Título original: Zombieland
País y año de producción:
Estados Unidos, 2009
Dirección: Ruben
Fleischer
Guión: Rhett Reese,
Paul Wernick
Con: Woody Harrelson,
Jesse Eisenberg, Emma Stone, Abigail Breslin,
Amber Heard
Duración: 88 minutos
Calificación:
No apta para menores de 12 años
Género: Acción
/ Comedia / Terror
Sitio Web: http://www.zombieland.com/
Reseña argumental: El
film se centra en dos hombres que han
hallado la manera de sobrevivir en un
mundo atestado de zombies. Columbus (Jesse
Eisenberg) es un gran cobarde - pero cuando
existe una tremenda posibilidad de ser
devorado por zombies, el miedo puede mantenerte
con vida. Tallahassee (Woody Harrelson)
es un rudo gatillero y un temerario asesino
de zombies cuyo único objetivo
consiste en hallar el último pastelillo
empaquetado del planeta.

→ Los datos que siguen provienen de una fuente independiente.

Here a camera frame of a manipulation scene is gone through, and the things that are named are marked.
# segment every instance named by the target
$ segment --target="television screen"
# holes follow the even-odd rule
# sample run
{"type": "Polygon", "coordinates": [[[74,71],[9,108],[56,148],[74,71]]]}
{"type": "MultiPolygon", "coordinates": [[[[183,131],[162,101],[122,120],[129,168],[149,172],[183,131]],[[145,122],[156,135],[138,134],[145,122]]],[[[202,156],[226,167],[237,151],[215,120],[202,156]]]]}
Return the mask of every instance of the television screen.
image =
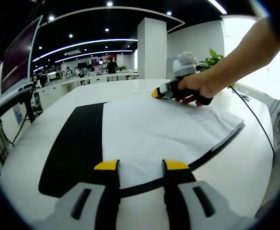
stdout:
{"type": "Polygon", "coordinates": [[[28,25],[4,53],[1,72],[2,94],[17,82],[29,77],[31,48],[41,18],[37,18],[28,25]]]}
{"type": "Polygon", "coordinates": [[[78,67],[78,69],[86,68],[87,67],[87,63],[86,62],[78,63],[77,67],[78,67]]]}

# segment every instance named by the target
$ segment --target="green leaf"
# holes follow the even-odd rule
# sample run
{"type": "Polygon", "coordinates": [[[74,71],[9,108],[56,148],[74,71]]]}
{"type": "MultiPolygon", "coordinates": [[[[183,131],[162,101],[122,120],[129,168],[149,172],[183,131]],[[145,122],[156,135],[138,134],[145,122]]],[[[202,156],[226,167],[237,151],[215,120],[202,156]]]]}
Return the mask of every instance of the green leaf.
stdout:
{"type": "Polygon", "coordinates": [[[216,52],[213,51],[212,49],[210,49],[210,54],[211,54],[212,57],[216,57],[217,56],[216,52]]]}

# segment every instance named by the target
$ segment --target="human hand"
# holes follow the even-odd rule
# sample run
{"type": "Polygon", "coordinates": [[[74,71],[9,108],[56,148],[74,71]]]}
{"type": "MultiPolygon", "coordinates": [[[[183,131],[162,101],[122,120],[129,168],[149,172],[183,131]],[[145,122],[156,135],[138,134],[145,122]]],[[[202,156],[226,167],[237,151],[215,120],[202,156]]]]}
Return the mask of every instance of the human hand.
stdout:
{"type": "MultiPolygon", "coordinates": [[[[209,85],[209,77],[207,71],[186,76],[179,82],[178,89],[183,90],[187,88],[190,90],[196,90],[206,98],[213,98],[218,91],[214,89],[213,86],[209,85]]],[[[183,104],[188,104],[196,100],[195,95],[192,94],[185,98],[176,97],[175,99],[177,102],[182,100],[183,104]]],[[[196,101],[195,103],[197,106],[202,106],[199,101],[196,101]]]]}

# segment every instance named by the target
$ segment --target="monitor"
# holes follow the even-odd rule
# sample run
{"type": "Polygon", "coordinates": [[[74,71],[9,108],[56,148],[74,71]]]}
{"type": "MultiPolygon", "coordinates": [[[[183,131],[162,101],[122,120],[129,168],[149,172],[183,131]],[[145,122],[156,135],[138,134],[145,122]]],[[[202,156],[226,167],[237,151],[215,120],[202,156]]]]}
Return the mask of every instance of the monitor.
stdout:
{"type": "Polygon", "coordinates": [[[87,63],[86,62],[78,63],[77,67],[78,67],[78,69],[86,68],[87,67],[87,63]]]}
{"type": "Polygon", "coordinates": [[[0,64],[0,98],[29,83],[32,48],[41,19],[29,24],[5,51],[0,64]]]}

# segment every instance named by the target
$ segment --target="white pillar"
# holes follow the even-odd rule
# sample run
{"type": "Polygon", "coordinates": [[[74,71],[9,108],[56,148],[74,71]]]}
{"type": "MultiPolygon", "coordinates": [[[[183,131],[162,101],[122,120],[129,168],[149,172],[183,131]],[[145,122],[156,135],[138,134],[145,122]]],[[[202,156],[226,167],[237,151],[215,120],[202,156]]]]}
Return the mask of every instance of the white pillar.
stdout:
{"type": "Polygon", "coordinates": [[[144,18],[138,25],[138,73],[140,79],[165,79],[167,75],[167,25],[144,18]]]}

Tras sumar sus
esfuerzos a los de Wichita (Emma Stone)
y Little Rock (Abigail Bresilin), quienes
también han creado métodos
muy peculiares para sobrevivir en el caos
generado por los zombies, el nuevo grupo
deberá definir qué es peor:
su mutua dependencia o la posibilidad
de caer en las garras de los muertos vivientes.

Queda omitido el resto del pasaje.